Your task: Below is a block of records. Copy every line in it that contains the word "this".

##############################

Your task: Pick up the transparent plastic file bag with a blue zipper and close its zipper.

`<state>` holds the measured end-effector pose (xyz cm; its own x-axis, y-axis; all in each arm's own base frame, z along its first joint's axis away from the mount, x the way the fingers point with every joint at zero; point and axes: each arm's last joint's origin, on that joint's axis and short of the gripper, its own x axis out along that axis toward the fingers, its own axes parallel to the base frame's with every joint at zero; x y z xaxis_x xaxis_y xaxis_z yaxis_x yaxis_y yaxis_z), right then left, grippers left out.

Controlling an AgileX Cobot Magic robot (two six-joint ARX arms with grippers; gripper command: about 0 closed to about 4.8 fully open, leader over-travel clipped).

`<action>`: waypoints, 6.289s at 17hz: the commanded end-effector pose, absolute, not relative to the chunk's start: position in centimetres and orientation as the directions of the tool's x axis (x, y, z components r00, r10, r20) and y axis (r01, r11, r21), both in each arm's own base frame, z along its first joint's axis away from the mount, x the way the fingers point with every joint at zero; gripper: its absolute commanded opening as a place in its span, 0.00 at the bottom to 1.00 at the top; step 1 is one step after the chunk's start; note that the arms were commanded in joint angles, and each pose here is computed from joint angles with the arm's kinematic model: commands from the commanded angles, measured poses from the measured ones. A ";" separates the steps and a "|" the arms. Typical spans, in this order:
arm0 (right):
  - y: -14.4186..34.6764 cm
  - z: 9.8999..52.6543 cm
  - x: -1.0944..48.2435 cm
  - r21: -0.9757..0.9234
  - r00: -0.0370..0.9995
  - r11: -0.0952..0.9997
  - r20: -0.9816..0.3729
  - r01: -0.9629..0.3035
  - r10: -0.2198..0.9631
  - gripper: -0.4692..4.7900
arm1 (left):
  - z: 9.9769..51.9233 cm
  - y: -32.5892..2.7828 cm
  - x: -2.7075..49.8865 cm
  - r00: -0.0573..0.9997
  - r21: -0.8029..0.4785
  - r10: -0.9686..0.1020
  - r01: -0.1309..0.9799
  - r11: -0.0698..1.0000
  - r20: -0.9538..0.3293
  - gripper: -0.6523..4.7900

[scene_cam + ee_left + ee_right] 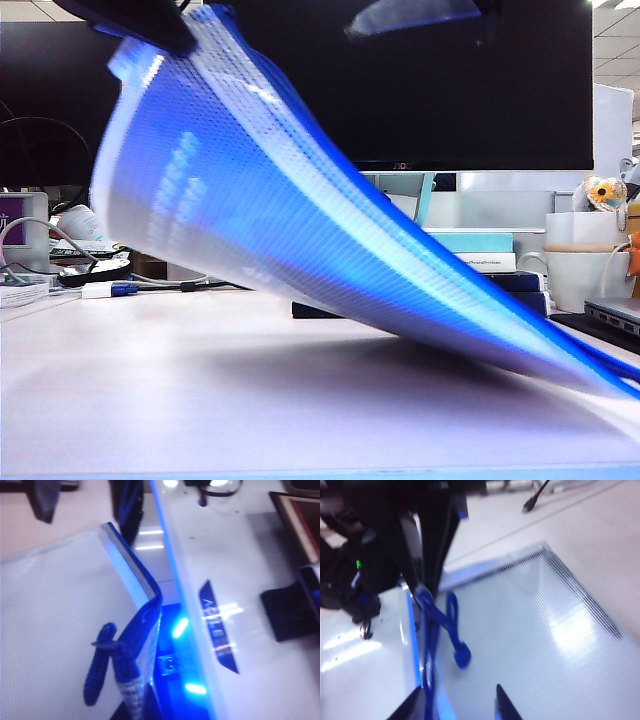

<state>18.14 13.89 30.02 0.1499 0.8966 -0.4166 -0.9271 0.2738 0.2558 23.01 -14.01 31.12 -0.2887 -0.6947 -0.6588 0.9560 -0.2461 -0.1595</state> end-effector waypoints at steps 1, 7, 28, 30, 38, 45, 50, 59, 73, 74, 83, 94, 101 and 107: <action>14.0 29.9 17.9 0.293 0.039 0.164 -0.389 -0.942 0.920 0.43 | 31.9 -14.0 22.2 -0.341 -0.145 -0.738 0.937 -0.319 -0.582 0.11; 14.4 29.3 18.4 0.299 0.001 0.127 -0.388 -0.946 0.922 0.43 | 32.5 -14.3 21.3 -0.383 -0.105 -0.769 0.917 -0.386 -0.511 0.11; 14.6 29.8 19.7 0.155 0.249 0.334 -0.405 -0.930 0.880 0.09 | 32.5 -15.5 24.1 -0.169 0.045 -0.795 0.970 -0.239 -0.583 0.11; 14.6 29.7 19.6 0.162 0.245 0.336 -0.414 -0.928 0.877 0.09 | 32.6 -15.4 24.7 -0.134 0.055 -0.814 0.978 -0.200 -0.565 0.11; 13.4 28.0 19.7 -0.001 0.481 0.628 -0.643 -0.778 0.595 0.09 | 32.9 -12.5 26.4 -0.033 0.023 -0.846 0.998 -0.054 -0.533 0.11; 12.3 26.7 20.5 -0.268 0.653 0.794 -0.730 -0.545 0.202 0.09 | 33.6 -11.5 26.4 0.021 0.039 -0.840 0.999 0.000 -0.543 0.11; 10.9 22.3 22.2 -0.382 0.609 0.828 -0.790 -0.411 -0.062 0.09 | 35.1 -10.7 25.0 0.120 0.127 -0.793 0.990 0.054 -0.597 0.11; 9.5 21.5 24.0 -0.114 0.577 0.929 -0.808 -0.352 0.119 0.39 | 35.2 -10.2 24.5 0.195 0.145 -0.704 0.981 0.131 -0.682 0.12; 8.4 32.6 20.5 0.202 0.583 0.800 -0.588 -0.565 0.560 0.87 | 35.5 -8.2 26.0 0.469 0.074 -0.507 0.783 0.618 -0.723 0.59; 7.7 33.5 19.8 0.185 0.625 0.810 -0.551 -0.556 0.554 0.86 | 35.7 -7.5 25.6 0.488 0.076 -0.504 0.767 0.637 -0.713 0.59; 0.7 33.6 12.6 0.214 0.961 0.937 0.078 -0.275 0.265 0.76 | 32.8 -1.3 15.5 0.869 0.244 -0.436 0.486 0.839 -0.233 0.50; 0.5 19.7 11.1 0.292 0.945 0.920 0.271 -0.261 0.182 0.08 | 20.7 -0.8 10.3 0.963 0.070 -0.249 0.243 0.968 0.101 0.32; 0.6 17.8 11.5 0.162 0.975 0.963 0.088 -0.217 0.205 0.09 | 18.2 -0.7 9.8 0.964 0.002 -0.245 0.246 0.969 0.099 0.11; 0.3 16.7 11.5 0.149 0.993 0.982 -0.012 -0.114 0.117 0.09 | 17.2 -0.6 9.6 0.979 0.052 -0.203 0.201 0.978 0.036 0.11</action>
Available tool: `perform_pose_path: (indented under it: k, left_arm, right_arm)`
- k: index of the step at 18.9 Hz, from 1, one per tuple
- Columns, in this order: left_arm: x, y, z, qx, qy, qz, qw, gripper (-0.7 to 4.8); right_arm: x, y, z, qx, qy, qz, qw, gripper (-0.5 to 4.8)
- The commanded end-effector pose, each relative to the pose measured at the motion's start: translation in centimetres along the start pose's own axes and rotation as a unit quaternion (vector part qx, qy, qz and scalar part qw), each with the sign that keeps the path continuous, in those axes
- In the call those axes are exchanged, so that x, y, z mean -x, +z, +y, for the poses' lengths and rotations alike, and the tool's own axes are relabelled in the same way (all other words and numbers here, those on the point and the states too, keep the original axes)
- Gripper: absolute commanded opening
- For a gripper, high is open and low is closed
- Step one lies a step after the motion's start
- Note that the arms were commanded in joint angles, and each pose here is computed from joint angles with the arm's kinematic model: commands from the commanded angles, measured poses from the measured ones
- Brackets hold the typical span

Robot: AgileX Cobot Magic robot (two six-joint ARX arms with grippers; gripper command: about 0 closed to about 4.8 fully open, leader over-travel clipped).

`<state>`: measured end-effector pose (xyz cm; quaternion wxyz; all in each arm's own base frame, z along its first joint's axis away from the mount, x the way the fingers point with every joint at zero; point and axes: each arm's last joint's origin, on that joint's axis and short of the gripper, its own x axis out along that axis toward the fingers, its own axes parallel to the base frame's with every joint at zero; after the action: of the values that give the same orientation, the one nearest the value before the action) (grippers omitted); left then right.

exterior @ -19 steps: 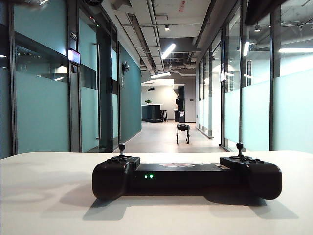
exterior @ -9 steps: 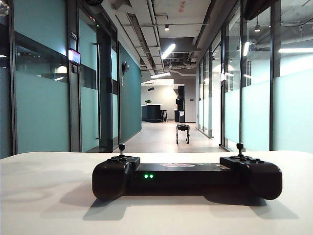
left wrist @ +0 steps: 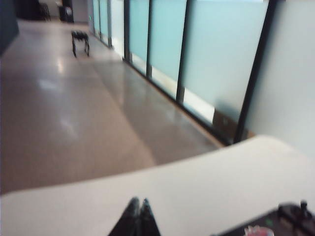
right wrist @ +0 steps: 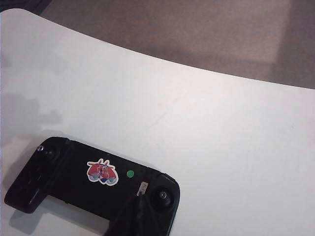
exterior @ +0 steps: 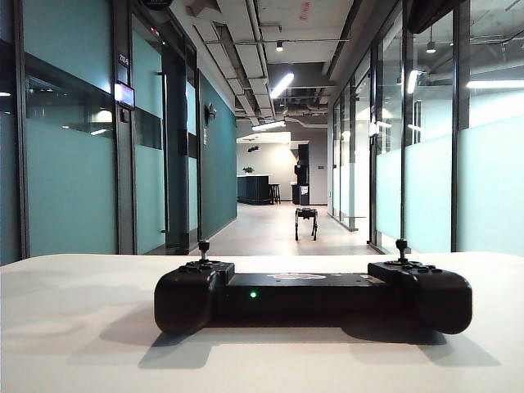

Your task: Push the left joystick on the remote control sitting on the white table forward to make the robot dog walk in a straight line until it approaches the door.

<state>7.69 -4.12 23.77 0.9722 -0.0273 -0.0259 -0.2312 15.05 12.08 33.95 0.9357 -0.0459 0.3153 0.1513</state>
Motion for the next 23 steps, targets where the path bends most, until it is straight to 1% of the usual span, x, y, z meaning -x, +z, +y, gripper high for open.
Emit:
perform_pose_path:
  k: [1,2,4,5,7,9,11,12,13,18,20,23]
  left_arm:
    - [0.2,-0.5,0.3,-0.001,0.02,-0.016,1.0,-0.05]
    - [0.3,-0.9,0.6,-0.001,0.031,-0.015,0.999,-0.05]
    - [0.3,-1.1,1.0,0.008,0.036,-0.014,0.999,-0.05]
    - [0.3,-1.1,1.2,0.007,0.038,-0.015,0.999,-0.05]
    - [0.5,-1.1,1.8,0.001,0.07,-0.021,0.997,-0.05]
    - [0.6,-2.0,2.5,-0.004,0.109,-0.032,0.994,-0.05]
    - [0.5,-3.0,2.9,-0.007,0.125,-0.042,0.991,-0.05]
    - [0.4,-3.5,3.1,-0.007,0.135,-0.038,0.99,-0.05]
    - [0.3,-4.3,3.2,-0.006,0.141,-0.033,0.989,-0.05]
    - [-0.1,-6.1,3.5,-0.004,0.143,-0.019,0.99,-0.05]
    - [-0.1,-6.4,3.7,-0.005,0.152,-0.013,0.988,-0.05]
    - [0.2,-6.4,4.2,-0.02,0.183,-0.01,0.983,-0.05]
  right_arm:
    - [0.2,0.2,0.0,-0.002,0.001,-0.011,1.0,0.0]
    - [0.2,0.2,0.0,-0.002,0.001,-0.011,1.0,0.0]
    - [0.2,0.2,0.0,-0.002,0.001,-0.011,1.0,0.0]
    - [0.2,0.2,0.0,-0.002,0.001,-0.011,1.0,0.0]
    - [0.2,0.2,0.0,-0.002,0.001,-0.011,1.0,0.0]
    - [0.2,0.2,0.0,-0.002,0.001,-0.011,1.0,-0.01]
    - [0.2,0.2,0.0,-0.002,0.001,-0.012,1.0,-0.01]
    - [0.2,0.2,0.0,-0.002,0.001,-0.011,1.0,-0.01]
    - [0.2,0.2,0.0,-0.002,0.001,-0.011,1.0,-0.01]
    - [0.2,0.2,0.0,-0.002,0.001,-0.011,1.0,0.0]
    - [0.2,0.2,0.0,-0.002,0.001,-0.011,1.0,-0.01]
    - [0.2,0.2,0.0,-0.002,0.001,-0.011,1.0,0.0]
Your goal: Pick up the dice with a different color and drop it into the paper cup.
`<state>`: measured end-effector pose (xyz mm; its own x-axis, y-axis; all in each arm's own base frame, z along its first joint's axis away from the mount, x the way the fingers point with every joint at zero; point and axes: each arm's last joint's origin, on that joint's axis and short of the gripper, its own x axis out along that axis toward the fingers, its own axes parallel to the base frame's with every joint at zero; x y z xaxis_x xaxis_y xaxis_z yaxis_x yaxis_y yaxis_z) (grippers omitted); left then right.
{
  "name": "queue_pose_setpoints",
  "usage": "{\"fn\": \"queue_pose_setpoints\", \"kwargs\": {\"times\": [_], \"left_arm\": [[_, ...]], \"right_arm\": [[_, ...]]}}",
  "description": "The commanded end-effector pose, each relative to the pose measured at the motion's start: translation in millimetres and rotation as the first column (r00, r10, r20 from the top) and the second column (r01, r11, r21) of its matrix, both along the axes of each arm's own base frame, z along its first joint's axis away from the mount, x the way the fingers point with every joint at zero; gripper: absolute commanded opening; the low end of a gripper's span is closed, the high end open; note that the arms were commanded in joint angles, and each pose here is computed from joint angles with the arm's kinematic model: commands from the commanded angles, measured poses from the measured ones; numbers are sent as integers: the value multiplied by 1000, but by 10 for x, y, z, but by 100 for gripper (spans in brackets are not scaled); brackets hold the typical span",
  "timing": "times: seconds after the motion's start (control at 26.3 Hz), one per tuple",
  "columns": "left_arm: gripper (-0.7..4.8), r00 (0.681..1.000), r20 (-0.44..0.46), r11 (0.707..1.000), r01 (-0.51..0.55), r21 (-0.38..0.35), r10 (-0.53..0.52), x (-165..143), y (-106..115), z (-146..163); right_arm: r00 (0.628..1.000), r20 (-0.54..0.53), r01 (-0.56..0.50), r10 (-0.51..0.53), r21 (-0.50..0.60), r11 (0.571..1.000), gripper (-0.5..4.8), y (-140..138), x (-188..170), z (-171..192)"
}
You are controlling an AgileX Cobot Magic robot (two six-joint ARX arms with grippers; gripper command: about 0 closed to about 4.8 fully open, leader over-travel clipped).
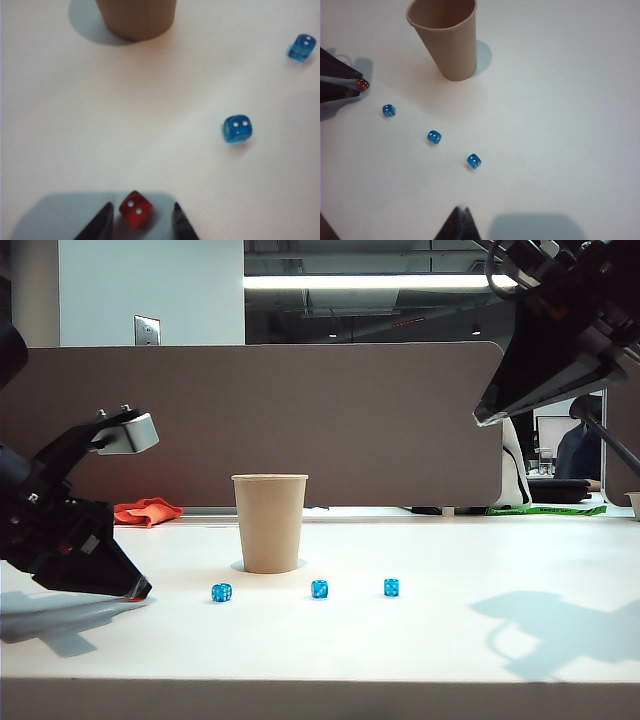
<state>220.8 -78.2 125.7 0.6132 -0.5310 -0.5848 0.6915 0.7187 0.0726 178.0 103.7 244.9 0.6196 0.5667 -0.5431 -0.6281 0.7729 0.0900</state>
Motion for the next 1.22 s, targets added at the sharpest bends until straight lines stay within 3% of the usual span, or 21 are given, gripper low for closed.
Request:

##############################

Expected output:
`<action>`: waypoints, 6.289s at 17hz: the commanded end-effector pose, absolute, not relative to the chunk's start: position in centimetres and orientation as the directions of the tool's x axis (x, y, z components r00, r10, r20) and y axis (r01, r11, r21), both in each arm's own base frame, z along its first joint's axis away from the mount, x the way the fingers point with every joint at zero; gripper: its absolute commanded opening as a place in its span, 0.00 at the bottom to 1.00 at the top; step 1 is one step after the chunk's start; note that the arms were commanded in joint angles, and each pose here is computed from joint angles with the arm's kinematic model: commands from the commanded angles, measured poses from the measured ones. A ";" separates the steps and a "|" the arms. Typical spans, in this order:
- Columns, in this order: left_arm: x, y, z, qx, qy, qz, qw, gripper (-0.7 to 4.8); right_arm: x, y, z, qx, qy, qz, qw, gripper (-0.5 to 4.8)

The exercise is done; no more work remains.